ControlTesters should

  1. Extend the ControlTester class like this:

    public class ComboBoxTester : ControlTester

  2. Implement three constructors like this:

    public ComboBoxTester(string name, Form form) : base(name, form){}

    public ComboBoxTester(string name, string formName) :
                                             base(name, formName){}

    public ComboBoxTester(string name) : base(name){}

  3. For recorder support, implement a read-only property named "Properties" that returns an object with all the properties that you want displayed in the right-click Assertion recording feature of the recorder. The easiest way to do this is to expose all of the Properties of the underlying control by simply returning "Control" cast to the appropriate type. ("Control is a reference to the underlying control inherited from the base class.)

    public ComboBox Properties {
      get
    {
        return
    (ComboBox) Control;
      }
    }

  4. Implement as directly accessible properties and methods any commonly used properties and interactions with the control you are supporting.

    public void Select(int i) {
       Properties.SelectedIndex = i;
    }

    public string Text {
      get
    {
        return
    Properties.Text;
      }
    }

  5. Any ControlTesters distributed with NUnitForms should have unit tests for all of their functionality. The NUnitFormsTestApplications foler has several small and simple forms with representative controls specifically for the purposes of unit testing. In each release, I hope to have associated Recorders for each tester as well.

How to add Control Recorders

Control Recorders should

  1. Extend the ControlRecorder class like this:

    public class ComboBoxRecorder : ControlRecorder

  2. Override the RecorderType Property like this. It should return the type of control this recorder records.

    public override Type RecorderType {
      get {
        return
    typeof(ComboBox);
      }
    }

  3. Override the TesterType Property like this. It should return the type of the associated ControlTester.

    public override Type TesterType {
      get
    {
        return
    typeof(ComboBoxTester);
      }
    }

  4. Implement a constructor like this:

    public ComboBoxRecorder(Listener listener) : base(listener){}

  5. For each event that you want to record, create a method with a signature that matches the delegate type of the event you are recording. The name of the method should match the name of the event. The implementation of the method should call listener.FireEvent(). There are overloaded versions of listener.FireEvent() depending on what you are recording. Note the mapping here between what gets recorded as an event, and the associated convenience method in the ControlTester.
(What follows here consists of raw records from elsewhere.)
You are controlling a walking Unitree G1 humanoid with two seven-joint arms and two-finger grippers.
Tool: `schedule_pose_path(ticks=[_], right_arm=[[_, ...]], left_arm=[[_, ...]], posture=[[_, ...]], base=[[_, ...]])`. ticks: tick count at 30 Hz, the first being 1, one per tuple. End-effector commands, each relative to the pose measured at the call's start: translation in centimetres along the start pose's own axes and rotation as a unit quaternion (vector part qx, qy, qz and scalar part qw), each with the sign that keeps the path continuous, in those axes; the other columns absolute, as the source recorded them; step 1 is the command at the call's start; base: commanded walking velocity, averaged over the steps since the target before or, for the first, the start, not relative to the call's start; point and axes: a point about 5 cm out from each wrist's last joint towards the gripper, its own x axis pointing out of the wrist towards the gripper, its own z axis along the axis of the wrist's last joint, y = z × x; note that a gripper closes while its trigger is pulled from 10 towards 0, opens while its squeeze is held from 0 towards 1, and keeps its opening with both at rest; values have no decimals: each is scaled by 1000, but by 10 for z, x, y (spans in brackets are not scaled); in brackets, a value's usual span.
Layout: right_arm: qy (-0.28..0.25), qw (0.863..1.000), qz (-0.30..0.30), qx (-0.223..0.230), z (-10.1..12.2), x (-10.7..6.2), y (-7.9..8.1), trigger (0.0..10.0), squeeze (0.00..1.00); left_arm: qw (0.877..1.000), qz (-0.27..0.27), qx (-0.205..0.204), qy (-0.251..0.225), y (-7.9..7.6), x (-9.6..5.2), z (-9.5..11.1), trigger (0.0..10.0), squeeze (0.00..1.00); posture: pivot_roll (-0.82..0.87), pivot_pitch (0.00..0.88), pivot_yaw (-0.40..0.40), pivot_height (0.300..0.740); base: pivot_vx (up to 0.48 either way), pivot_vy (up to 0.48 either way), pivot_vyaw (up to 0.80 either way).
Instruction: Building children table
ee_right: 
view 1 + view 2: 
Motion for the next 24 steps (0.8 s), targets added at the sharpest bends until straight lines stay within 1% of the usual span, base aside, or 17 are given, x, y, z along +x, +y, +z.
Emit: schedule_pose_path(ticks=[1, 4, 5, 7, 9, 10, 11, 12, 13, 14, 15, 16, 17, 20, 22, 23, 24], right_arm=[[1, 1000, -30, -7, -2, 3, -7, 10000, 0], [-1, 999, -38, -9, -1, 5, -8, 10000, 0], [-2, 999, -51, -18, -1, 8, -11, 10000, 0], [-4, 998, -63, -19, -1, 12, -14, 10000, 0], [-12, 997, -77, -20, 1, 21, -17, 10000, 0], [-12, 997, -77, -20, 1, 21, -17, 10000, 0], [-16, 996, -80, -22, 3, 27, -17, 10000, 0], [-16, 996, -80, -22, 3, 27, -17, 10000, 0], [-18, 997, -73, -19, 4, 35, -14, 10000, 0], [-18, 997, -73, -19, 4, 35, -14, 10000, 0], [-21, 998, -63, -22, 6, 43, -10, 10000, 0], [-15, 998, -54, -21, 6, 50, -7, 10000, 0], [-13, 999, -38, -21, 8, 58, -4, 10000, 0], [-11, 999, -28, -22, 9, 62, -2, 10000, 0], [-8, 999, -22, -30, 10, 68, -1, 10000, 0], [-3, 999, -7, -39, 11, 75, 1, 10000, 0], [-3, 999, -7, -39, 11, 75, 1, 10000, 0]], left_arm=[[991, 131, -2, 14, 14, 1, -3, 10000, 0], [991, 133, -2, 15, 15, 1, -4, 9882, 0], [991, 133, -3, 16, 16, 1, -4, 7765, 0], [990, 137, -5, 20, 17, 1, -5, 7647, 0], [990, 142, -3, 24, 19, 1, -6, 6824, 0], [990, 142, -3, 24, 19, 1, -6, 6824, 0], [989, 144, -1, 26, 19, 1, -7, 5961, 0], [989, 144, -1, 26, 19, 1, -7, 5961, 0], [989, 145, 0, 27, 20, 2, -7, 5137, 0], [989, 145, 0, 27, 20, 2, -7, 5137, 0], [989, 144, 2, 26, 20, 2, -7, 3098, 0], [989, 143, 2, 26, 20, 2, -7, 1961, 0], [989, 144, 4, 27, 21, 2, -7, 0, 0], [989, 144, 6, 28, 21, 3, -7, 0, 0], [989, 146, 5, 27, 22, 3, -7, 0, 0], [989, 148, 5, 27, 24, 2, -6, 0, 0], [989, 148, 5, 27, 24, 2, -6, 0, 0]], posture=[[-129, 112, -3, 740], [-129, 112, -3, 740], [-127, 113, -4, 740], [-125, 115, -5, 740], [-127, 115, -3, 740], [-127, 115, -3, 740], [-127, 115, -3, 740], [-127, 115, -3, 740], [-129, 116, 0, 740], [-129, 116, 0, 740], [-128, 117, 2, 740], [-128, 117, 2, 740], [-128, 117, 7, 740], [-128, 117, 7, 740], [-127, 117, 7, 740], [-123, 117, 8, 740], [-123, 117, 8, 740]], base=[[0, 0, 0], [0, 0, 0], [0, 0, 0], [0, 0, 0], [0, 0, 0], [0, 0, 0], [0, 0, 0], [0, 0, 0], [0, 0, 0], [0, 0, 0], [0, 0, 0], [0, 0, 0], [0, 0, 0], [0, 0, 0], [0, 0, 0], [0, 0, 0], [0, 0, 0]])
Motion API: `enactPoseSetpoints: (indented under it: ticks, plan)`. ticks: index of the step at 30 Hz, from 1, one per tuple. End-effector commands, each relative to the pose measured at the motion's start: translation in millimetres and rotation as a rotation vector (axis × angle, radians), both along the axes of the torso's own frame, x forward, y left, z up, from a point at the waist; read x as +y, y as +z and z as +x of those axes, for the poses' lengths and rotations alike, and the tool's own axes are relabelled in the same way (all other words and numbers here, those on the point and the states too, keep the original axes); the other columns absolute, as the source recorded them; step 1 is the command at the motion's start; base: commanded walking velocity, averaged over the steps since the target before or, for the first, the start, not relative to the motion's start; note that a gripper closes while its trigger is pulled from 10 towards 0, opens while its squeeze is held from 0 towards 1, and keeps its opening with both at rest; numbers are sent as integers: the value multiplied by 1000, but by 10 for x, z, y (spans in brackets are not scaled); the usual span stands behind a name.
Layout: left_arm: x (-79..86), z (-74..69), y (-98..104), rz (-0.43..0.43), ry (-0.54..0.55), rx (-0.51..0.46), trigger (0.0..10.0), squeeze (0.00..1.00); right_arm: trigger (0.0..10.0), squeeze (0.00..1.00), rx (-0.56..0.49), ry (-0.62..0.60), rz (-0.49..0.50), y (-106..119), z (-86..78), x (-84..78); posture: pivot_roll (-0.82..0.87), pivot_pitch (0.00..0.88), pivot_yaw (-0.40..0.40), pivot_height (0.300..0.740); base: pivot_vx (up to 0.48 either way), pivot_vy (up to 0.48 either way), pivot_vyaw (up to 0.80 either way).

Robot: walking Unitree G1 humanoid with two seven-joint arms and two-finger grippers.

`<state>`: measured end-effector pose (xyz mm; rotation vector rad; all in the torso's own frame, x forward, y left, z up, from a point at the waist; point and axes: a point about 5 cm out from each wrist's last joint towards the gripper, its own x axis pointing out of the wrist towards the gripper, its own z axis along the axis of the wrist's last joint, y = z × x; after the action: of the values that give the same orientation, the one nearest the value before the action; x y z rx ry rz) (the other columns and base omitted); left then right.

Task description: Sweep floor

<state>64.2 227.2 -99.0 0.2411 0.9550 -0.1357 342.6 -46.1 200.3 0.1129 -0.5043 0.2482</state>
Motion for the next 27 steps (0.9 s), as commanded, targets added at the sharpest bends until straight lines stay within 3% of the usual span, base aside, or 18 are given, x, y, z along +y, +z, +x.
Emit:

Here are some examples:

    //records button.Click()
    public void
    Click(object sender, EventArgs args) {   listener.FireEvent(TesterType, sender, "Click");
    }

    //records: comboBox.Enter("text");
    public void
    TextChanged(object sender, System.EventArgs e) {   listener.FireEvent(TesterType, sender, "Enter",                             ((ComboBox)sender).Text);
    }

    //records: comboBox.Select(3); //text of item 3
    public void
    SelectedIndexChanged(object sender,System.EventArgs e){
      EventAction action = new EventAction("Select",                              ((ComboBox)sender).SelectedIndex);
      action.Comment = ((ComboBox)sender).Text;
      listener.FireEvent(TesterType, sender, action);
    }

  6. In some (hopefully rare) situations, you may have to override the EventKey method in the base Recorder class. I think I have handled the common cases of this in the framework in the base recorder class and will extend it as necessary.